学校のない一日は子どもには長いものだが、そんな日が毎日続く長い夏休みの間に遊ぶ友達もいなければ、いつもは「練習しなさい」と言われるピアノも田舎の家にはないのだ。最初はウキウキして過ごした田舎の生活も、生活必需品しか置いていない空き家の、あれもない、これもない・・・の中では、やはり時間を持て余していただろう。ちょっとぐらいサボりたい・・・と思うピアノの練習でさえ、まるで生まれ変わったように「弾きたくてたまらない病」になったぐらいなのだから。

それでもちょうど今ぐらい、つくつくぼうしが鳴きだす頃になると転勤先の土地へ帰ることになるのだが、そのときの気分は「あー休みもこれで終わりか・・・」という虚脱感だった。のんびりとした田舎の生活と空気は私にとても合っていたし、大好きな祖父母にいつでも会えるのも嬉しかった。「いつかここへもう一度戻って来て住みたいなあ」と社宅マンションに帰らなければならないことを残念に思うほど、特に何もすることがなくても名残惜しく、去り難かった。
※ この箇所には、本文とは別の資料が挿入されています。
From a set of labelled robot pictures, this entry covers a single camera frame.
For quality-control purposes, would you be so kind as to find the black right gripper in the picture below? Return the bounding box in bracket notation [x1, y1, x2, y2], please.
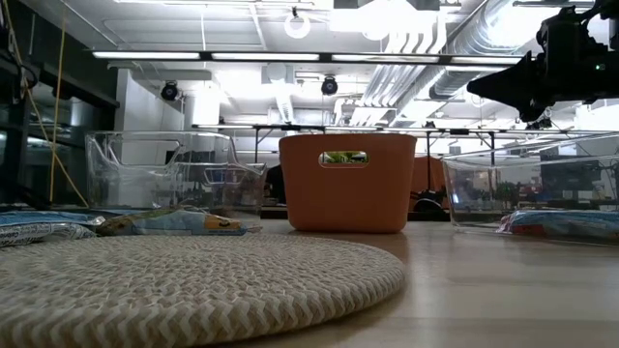
[466, 0, 619, 123]

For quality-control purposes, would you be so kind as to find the light blue orange Chewy bar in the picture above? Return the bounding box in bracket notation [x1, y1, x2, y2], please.
[95, 206, 249, 237]

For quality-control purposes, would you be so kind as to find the clear plastic bin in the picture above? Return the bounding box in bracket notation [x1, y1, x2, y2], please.
[85, 130, 268, 218]
[442, 132, 619, 247]

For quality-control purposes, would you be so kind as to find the orange background chair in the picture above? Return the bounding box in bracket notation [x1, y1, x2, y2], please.
[410, 155, 447, 197]

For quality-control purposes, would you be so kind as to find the green potted plant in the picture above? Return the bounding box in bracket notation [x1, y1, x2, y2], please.
[319, 152, 368, 164]

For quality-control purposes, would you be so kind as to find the orange plastic basket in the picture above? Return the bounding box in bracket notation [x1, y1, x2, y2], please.
[279, 133, 418, 234]

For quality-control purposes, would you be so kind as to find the round white ceiling lamp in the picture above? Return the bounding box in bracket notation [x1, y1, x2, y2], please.
[283, 12, 311, 40]

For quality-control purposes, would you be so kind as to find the long ceiling light strip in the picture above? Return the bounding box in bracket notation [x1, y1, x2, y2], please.
[91, 50, 526, 67]

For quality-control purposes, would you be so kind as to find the round woven beige mat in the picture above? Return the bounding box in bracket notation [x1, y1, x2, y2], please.
[0, 234, 406, 348]

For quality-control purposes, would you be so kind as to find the silver ventilation duct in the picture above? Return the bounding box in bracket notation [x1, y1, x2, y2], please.
[427, 0, 538, 101]

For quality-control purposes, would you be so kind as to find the yellow hanging extension cable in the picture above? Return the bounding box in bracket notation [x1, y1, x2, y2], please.
[2, 0, 91, 208]

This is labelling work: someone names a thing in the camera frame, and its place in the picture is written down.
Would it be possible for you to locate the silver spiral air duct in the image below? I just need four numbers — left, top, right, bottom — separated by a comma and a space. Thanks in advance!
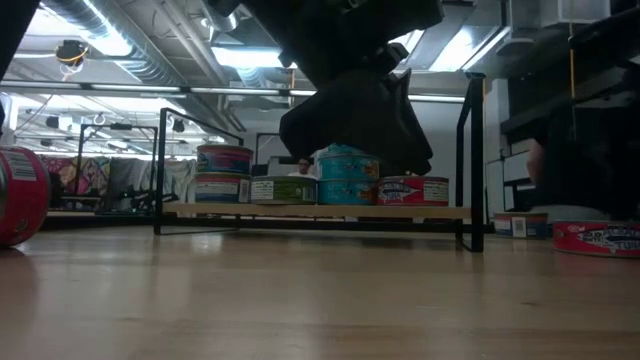
37, 0, 181, 86

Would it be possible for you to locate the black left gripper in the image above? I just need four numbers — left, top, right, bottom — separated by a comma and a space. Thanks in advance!
279, 47, 434, 177

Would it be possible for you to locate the grey hanging cloth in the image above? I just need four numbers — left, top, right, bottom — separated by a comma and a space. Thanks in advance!
109, 158, 199, 204

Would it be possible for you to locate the long linear ceiling light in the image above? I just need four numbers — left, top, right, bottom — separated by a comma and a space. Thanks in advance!
0, 79, 466, 104

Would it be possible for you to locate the green tuna can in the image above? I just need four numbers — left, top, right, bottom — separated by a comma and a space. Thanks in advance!
249, 174, 318, 206

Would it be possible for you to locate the silver round duct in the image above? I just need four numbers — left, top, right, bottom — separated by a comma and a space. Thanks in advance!
199, 0, 240, 32

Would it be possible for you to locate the red tuna can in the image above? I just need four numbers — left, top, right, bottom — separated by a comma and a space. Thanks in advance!
552, 219, 640, 259
0, 145, 51, 248
377, 175, 450, 208

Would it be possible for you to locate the wooden shelf black metal frame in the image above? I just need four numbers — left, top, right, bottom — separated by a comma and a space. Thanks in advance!
153, 72, 487, 254

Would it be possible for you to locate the person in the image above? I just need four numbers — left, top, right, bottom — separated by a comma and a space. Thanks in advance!
287, 157, 320, 180

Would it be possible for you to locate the black background metal frame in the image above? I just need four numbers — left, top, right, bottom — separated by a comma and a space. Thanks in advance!
77, 123, 159, 211

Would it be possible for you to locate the teal yellowfin tuna can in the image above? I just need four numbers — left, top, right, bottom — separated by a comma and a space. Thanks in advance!
317, 178, 380, 207
319, 143, 380, 159
316, 155, 381, 181

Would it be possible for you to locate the white monitor screen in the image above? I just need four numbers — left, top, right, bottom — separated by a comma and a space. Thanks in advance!
502, 148, 532, 184

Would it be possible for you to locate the black yellow cable reel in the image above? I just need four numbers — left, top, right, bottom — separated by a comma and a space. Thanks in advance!
54, 39, 90, 69

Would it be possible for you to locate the colourful patterned cloth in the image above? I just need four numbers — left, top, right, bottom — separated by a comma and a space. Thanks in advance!
42, 156, 112, 201

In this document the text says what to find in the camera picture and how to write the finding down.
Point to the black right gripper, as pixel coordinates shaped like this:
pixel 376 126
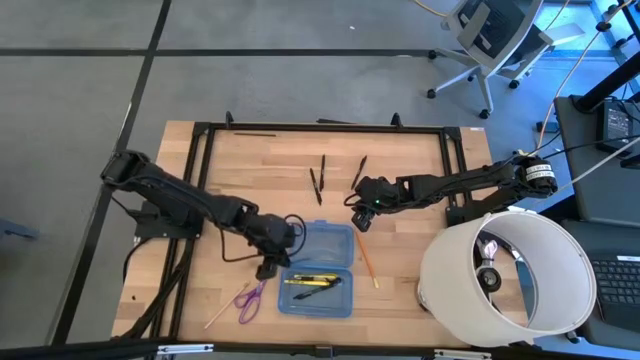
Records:
pixel 375 192

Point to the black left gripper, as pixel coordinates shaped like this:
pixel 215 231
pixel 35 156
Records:
pixel 275 237

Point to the yellow highlighter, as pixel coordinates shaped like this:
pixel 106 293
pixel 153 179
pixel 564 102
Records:
pixel 305 282

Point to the orange pencil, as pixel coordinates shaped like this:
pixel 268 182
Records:
pixel 367 260

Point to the natural wood pencil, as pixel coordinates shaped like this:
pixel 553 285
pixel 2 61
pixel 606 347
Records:
pixel 226 306

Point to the blue translucent plastic supply box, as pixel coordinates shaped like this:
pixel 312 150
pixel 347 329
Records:
pixel 325 307

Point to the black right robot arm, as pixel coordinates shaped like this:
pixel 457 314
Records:
pixel 450 182

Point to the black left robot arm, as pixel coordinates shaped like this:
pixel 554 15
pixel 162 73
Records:
pixel 165 192

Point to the white round lamp shade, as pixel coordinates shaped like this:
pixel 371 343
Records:
pixel 450 280

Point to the thin black stick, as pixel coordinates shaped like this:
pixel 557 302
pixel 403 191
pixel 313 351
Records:
pixel 255 134

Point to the black lamp socket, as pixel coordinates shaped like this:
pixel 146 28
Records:
pixel 489 279

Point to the black front crossbeam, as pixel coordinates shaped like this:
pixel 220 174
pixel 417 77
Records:
pixel 100 350

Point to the grey office chair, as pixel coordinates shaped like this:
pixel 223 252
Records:
pixel 487 30

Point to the grey side table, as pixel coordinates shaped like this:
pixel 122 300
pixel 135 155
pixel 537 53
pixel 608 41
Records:
pixel 590 190

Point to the black power adapter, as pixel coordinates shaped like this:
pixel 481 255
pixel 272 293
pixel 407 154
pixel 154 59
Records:
pixel 615 125

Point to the black stand pole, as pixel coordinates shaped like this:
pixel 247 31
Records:
pixel 607 85

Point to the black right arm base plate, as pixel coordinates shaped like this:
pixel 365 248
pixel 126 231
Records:
pixel 457 216

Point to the black metal table frame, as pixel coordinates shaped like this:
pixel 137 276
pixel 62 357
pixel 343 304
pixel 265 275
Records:
pixel 325 127

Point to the black frame clamp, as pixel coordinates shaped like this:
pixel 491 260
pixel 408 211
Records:
pixel 229 119
pixel 396 120

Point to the silver metal bracket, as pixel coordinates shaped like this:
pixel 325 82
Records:
pixel 185 348
pixel 462 354

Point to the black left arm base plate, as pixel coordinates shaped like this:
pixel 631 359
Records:
pixel 150 231

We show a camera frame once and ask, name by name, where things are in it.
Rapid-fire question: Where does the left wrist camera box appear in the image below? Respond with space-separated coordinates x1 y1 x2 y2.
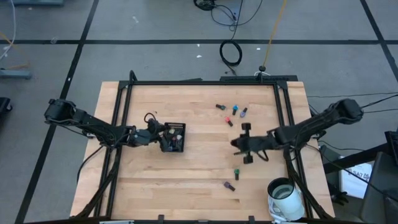
146 118 165 134

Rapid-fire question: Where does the black plastic slotted basket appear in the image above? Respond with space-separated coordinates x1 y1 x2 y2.
161 121 187 153

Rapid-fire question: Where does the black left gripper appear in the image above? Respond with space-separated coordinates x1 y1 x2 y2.
133 127 172 154

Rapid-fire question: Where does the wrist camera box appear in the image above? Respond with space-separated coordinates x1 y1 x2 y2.
146 118 165 134
230 138 246 151

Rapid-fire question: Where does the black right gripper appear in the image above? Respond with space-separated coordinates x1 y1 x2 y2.
241 122 276 165

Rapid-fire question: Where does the grey stand foot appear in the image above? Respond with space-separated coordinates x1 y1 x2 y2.
11 0 65 6
0 68 32 80

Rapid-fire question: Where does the black stand beam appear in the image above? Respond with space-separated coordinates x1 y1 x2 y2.
323 141 398 175

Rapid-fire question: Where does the yellow hanging cable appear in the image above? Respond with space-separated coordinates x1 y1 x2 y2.
262 0 289 68

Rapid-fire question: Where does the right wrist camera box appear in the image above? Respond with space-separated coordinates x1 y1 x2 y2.
230 138 246 151

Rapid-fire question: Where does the coiled black floor cable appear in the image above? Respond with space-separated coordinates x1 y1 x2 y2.
219 39 243 68

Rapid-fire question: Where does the white printed box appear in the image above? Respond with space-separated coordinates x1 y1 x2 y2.
338 161 373 200

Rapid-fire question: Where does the white cylindrical container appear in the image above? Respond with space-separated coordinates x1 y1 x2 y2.
267 177 305 222

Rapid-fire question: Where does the tangled black floor cable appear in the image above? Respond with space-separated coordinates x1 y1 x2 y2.
193 0 264 32

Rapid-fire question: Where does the black aluminium table frame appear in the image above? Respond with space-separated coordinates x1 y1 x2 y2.
73 70 335 224

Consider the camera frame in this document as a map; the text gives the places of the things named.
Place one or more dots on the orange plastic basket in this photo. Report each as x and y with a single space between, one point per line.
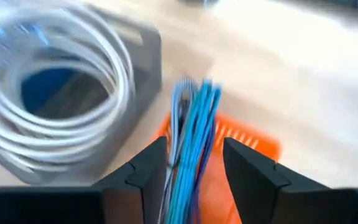
259 146

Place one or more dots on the blue plastic basket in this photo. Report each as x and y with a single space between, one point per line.
42 87

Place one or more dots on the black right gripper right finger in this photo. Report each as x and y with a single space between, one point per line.
259 186

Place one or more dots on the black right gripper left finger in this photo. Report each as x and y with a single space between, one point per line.
138 193

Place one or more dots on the grey plastic tray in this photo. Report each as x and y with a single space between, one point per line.
148 62

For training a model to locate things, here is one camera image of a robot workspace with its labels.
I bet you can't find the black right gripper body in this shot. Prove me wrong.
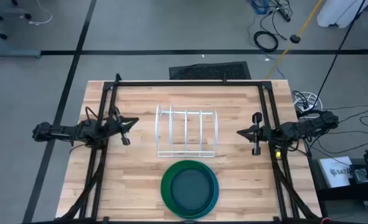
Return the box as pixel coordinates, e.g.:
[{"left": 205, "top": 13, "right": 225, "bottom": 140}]
[{"left": 252, "top": 111, "right": 277, "bottom": 157}]

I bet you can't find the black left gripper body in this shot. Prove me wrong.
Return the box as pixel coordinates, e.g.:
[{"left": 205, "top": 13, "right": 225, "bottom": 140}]
[{"left": 104, "top": 105, "right": 132, "bottom": 147}]

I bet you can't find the large green plate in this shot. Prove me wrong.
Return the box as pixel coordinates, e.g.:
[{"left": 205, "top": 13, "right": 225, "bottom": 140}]
[{"left": 160, "top": 159, "right": 218, "bottom": 219}]

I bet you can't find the small dark blue plate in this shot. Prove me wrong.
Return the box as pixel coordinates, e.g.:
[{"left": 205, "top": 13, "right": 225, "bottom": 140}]
[{"left": 170, "top": 169, "right": 212, "bottom": 210}]

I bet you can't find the black mesh mat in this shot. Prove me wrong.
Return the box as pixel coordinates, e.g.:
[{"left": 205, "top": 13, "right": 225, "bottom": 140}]
[{"left": 168, "top": 61, "right": 252, "bottom": 80}]

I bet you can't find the white printed booklet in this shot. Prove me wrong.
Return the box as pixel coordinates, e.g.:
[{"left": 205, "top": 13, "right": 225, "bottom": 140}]
[{"left": 318, "top": 156, "right": 354, "bottom": 189}]

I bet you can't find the black power strip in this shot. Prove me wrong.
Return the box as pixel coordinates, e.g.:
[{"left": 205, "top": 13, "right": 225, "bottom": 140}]
[{"left": 276, "top": 6, "right": 292, "bottom": 23}]

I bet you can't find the black side cart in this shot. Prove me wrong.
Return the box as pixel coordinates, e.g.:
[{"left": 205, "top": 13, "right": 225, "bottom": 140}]
[{"left": 311, "top": 157, "right": 368, "bottom": 218}]

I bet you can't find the grey floor beam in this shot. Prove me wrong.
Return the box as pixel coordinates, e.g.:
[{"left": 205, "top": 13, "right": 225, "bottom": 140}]
[{"left": 0, "top": 48, "right": 42, "bottom": 60}]

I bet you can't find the white bag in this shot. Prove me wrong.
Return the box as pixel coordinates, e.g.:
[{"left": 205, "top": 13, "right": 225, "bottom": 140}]
[{"left": 316, "top": 0, "right": 368, "bottom": 29}]

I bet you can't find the grey office chair base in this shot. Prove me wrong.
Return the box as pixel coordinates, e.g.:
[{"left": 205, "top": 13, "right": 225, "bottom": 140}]
[{"left": 0, "top": 0, "right": 32, "bottom": 41}]

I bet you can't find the white cable reel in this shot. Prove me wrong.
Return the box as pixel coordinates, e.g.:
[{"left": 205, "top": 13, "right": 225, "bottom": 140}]
[{"left": 292, "top": 90, "right": 323, "bottom": 113}]

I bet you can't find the white wire dish rack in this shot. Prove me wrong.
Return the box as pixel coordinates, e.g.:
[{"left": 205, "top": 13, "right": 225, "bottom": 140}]
[{"left": 154, "top": 103, "right": 219, "bottom": 159}]

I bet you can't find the black aluminium frame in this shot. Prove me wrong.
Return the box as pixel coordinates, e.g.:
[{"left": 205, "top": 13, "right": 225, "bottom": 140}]
[{"left": 54, "top": 73, "right": 324, "bottom": 224}]

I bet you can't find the coiled black cable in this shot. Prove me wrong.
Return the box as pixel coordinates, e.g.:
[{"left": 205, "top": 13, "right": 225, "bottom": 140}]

しかし残念な気持ちと同時に、楽しい田舎ではあったけれど、その土地に住んでいるわけではない自分はやっぱりよそ者なんだ、という感覚が休みの間に周りから感じられていただけに、やっと自分のいるべき場所に戻れる、という安心感も起こった。この翳りの感覚は転校ばかりしていた私には慣れていたことだったが、家がある場所でさえそういう思いを感じるというのはショックなことだった。どんなに「本当の家はここ。ちょっと転勤で出かけているだけ、留守にしているだけなのよ」と説明しても、周りの人は口では「そうなのね」と受け答えはするが、心の中ではそうは受け取ってくれなかった、ということである。帰省し、最初の頃に感じた「私を見たら驚くかな・・・」というワクワクした気持ちはしばらくすると、それが勝手な思い込みであったと知る。周りは「あー帰って来たの?」くらいのことでしかなく、時には「どうして帰って来たの?」であり、自分が期待したような笑顔や言葉は誰からも聞かれないことを子どもでも気づいた。「いつまでこっちにいるの?」という何気ない質問からも、自分は彼らにとっては既によそ者であって、またいなくなる者としてしか見られていないという距離感を肌でじんわり感じた。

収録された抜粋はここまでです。